The rear hatch emblem is the closing chapter of the Mansory branding story on the Mercedes-Benz GLS X167. Within the wider Mansory Body Kit for Mercedes GLS X167 programme, three small carbon plaques carry the wordmark across the silhouette: the grille mask in front, the engine bonnet emblem at eye level, and this rear hatch piece at the back. It is the part the world reads when your GLS pulls away in traffic. On a 5.21-metre, 2.49-tonne luxury SUV, the rear face is wide, vertical and unmistakable; the Mansory script set against deep-lacquered 3K twill turns that flat plane into a coachbuilt signature, framed by the horizontal chrome trim, the rear lights and, on AMG GLS 63, the four central exhausts that define the lower stage.

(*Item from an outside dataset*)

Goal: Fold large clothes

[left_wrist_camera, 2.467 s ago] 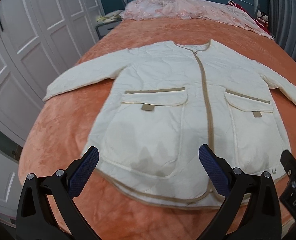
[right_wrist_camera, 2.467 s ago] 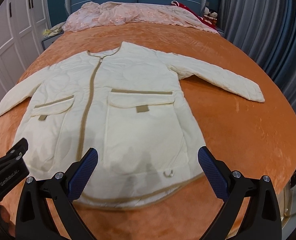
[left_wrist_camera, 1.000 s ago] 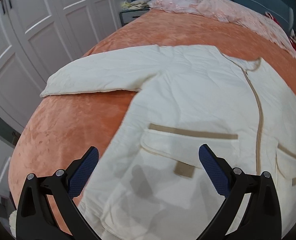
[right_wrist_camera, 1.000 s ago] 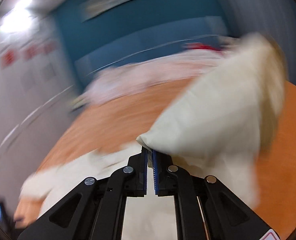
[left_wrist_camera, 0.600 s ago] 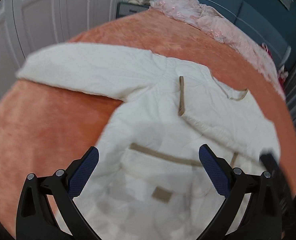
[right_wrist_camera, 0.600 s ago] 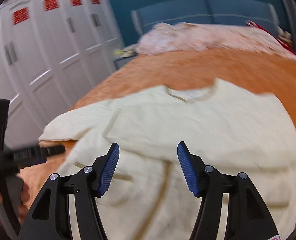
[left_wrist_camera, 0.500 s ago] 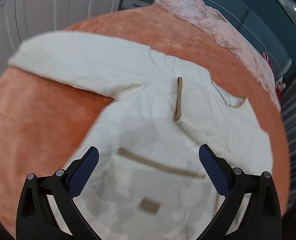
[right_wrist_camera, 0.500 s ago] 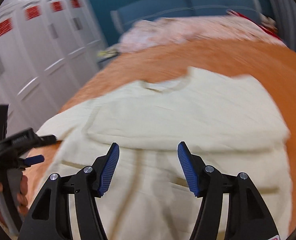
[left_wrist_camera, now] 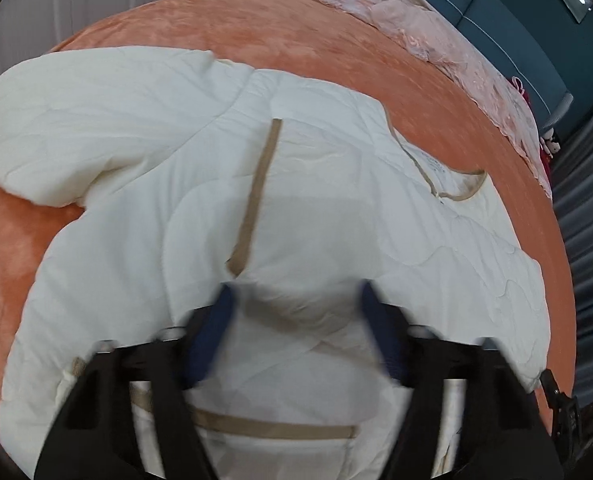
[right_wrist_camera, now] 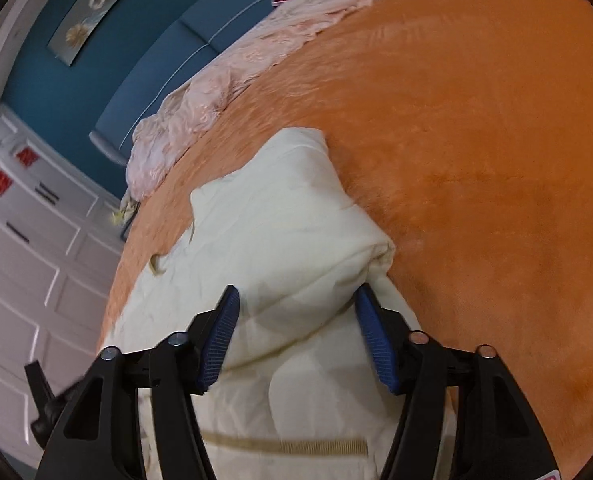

The rear hatch emblem is a small, resin-rich carbon plaque that has to live on a wet, hot, frequently washed panel. Mansory builds it as a one-piece moulding with embedded mounting hardware and a UV-stable lacquer system, sized to read clearly from a following car at urban distance without crowding the OEM star.
The rear of the X167 is OEM Mercedes territory. Stock cars wear the three-pointed star centred high on the tailgate above the licence plate, with the Mercedes-Benz wordmark and trim badging beneath. Mansory's rear hatch emblem can either replace the star outright on bespoke commissions or sit alongside it, offset toward the leading edge of the hatch where it interacts with the horizontal chrome strip that runs between the rear lamp clusters. Either choice is deliberate: the customer is making a public statement that this GLS has been worked by an external coachbuilder, and the wordmark is the legible signature.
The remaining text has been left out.